What is needed
Repeat the lines beginning at the one with "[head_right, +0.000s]" and running to the end of the material, keeping the first and last of them, exactly as they appear.

Records to process

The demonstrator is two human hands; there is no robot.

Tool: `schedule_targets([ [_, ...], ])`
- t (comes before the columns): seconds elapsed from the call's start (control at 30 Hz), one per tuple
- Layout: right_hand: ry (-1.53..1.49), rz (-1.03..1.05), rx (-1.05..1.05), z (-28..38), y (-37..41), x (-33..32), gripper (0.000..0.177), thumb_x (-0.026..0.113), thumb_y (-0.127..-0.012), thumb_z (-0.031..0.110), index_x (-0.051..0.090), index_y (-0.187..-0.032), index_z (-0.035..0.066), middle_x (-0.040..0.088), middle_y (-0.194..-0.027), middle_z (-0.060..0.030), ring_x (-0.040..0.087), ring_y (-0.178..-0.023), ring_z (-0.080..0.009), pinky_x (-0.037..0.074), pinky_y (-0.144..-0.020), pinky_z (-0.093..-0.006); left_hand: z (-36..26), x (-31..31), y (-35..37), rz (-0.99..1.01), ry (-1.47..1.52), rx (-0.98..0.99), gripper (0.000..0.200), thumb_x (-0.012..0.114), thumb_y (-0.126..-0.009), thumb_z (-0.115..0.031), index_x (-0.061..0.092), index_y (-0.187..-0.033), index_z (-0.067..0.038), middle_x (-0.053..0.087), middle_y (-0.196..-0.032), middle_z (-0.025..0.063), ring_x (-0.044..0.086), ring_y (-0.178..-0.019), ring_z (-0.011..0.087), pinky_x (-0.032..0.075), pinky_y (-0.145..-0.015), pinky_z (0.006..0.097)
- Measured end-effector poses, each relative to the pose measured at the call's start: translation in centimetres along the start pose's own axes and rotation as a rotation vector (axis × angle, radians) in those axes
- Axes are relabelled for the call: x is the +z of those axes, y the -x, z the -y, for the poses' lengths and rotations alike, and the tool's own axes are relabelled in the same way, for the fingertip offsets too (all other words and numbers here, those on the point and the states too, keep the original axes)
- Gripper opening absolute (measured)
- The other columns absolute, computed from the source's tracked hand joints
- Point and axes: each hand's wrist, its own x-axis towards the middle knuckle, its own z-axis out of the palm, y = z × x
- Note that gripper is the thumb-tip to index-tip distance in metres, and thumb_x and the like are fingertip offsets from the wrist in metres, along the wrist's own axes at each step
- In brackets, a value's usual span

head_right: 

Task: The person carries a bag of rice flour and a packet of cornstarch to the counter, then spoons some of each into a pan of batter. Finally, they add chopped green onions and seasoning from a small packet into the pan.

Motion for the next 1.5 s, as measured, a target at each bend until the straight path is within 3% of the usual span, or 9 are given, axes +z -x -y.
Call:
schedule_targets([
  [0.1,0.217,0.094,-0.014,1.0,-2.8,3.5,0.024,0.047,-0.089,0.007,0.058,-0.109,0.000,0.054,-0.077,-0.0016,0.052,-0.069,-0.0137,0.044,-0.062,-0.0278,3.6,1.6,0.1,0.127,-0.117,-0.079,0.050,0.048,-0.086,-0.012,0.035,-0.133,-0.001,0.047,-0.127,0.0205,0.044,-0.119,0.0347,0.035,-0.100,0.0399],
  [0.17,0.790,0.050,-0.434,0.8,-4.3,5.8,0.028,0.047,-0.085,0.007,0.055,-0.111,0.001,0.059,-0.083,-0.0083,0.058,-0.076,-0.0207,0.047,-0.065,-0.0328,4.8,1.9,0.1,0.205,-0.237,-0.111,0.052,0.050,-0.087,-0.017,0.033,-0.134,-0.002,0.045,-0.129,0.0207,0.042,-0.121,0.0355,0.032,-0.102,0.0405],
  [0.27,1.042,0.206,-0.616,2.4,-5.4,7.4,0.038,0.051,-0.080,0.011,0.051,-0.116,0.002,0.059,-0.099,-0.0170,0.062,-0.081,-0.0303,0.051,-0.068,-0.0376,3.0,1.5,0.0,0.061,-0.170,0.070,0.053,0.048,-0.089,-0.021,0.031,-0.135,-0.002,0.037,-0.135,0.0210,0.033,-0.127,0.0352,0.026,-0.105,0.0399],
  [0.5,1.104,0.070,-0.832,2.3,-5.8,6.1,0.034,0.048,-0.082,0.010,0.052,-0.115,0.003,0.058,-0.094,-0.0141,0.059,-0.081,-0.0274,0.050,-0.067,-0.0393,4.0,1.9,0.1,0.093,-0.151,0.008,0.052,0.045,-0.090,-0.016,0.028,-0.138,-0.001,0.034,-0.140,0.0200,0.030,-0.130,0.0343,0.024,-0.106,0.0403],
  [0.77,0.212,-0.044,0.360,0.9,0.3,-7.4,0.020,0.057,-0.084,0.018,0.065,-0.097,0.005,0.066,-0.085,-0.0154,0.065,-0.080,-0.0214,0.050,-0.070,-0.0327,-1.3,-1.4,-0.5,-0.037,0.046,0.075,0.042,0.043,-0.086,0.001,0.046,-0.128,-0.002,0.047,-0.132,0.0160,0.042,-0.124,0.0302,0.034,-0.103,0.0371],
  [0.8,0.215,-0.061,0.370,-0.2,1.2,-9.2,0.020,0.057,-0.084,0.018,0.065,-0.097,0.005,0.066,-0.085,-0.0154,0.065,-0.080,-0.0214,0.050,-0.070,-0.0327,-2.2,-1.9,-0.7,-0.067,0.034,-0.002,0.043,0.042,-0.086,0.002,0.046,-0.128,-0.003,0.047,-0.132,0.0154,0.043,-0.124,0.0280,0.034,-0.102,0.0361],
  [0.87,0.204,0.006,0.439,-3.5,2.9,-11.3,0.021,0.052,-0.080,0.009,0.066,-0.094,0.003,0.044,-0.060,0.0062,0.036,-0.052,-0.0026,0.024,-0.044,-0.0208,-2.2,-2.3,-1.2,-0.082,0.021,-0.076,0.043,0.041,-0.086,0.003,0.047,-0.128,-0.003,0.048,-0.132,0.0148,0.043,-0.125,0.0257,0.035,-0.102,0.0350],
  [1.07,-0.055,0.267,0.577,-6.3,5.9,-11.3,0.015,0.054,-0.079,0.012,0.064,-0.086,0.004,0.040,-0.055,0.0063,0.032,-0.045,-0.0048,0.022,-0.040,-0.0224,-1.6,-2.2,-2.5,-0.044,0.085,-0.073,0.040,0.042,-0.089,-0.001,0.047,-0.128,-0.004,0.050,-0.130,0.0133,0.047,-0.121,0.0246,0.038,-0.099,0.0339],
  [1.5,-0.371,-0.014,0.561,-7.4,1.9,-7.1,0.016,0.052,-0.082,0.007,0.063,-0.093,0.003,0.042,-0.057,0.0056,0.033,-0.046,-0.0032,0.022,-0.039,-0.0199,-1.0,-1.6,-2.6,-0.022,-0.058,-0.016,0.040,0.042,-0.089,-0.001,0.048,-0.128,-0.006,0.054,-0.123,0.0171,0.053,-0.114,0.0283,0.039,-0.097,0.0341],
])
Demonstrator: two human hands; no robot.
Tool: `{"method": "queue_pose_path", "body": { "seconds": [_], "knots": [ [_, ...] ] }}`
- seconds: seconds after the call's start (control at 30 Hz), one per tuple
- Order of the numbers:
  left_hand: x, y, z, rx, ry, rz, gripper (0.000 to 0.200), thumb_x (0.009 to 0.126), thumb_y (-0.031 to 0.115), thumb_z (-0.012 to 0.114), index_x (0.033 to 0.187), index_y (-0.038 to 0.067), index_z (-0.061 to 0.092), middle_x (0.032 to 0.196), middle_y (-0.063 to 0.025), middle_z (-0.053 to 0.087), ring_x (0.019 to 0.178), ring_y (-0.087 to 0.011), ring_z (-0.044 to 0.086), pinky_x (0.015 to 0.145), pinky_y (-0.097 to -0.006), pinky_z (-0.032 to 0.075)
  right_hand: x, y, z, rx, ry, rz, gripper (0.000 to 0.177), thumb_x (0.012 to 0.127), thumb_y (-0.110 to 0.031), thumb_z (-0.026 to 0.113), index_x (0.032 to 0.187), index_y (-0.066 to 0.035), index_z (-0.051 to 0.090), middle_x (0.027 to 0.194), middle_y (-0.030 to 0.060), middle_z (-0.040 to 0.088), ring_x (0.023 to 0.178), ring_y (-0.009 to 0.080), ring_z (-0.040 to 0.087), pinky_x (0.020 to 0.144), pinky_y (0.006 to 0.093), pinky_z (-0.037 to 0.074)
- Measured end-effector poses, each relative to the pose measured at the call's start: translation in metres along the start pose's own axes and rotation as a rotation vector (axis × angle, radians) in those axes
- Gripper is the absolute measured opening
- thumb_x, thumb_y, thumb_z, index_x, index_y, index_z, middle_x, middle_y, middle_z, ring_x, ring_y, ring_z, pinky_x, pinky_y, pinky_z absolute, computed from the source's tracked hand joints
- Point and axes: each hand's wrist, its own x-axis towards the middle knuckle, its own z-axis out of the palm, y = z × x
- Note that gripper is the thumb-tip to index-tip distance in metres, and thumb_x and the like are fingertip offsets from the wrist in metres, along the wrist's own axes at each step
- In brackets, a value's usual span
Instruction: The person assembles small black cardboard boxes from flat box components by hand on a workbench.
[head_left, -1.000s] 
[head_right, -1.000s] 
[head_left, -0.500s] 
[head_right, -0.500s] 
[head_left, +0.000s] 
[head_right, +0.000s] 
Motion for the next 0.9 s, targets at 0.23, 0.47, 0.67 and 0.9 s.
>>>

Your solution
[head_right, +0.000s] 
Motion for the next 0.9 s, targets at 0.23, 0.47, 0.67 and 0.9 s.
>>>

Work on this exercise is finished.